- ACTIVITY:
Filter these entries so that only lines with the word "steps" remain.

Items listed in a dataset
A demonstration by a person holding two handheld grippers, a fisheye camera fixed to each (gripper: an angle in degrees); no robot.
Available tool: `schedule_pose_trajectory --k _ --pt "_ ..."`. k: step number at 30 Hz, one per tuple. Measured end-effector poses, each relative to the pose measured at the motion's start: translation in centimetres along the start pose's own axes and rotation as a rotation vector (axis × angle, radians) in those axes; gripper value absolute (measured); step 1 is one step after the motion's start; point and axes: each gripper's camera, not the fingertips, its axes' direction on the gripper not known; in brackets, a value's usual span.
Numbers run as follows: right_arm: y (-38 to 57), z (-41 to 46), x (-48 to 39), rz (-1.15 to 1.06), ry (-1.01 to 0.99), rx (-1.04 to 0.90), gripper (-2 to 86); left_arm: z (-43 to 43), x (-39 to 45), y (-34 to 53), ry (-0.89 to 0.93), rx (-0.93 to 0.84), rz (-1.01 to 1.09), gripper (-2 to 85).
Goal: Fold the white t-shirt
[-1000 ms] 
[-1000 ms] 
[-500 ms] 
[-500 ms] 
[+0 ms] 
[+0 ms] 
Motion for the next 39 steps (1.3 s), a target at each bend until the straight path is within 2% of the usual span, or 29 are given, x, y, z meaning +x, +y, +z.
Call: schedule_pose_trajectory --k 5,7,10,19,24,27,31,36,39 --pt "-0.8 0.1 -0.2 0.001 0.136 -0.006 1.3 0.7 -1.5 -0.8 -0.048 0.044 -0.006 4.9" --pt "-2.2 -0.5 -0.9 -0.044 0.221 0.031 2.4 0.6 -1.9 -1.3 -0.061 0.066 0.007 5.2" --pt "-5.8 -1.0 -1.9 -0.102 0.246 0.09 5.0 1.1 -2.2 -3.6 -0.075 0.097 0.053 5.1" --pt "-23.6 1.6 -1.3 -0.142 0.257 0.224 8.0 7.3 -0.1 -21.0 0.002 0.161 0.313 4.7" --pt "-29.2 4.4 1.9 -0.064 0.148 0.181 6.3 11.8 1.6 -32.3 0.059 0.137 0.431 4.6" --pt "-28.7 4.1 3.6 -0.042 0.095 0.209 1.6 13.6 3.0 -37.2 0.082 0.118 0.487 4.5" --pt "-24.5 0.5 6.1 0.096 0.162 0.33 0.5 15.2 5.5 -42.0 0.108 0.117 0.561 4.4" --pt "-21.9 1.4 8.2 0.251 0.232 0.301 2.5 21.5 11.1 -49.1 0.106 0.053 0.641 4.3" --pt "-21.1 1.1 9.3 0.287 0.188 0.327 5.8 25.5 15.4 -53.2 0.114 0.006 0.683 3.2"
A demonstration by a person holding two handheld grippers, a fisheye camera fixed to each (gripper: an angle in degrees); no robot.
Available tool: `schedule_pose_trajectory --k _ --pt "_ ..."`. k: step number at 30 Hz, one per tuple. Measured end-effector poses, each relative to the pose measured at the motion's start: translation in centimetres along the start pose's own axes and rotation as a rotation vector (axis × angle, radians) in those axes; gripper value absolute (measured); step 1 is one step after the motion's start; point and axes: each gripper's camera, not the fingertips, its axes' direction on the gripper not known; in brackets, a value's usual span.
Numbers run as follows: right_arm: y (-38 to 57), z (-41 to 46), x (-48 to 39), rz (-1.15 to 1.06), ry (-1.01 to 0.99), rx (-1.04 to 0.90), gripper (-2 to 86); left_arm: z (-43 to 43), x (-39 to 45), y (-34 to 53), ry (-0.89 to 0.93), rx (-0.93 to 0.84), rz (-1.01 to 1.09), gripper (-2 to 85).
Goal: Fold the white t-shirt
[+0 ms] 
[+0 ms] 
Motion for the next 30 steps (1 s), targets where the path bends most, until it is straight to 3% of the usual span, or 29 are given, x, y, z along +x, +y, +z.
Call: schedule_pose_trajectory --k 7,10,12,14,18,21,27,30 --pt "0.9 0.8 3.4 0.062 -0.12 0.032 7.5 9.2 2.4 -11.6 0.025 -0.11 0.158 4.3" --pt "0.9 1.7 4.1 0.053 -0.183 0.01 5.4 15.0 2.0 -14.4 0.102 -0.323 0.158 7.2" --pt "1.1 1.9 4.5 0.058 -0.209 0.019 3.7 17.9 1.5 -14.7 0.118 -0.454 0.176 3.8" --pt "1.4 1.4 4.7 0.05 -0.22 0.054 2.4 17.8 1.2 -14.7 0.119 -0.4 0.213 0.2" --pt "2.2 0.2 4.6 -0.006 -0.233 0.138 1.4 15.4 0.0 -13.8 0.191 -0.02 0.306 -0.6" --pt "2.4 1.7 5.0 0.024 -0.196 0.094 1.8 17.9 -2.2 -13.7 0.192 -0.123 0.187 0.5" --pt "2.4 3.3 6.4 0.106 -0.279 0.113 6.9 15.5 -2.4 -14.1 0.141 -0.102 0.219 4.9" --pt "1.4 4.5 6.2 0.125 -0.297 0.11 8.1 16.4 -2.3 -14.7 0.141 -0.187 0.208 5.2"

- ANSWER TO THIS PROBLEM:
Motion for the next 39 steps (1.3 s), a target at each bend until the straight path is within 2% of the usual span, or 29 are given, x, y, z meaning +x, +y, +z.
Motion for the next 30 steps (1 s), targets where the path bends most, until it is straight to 3% of the usual span, or 29 are given, x, y, z along +x, +y, +z.

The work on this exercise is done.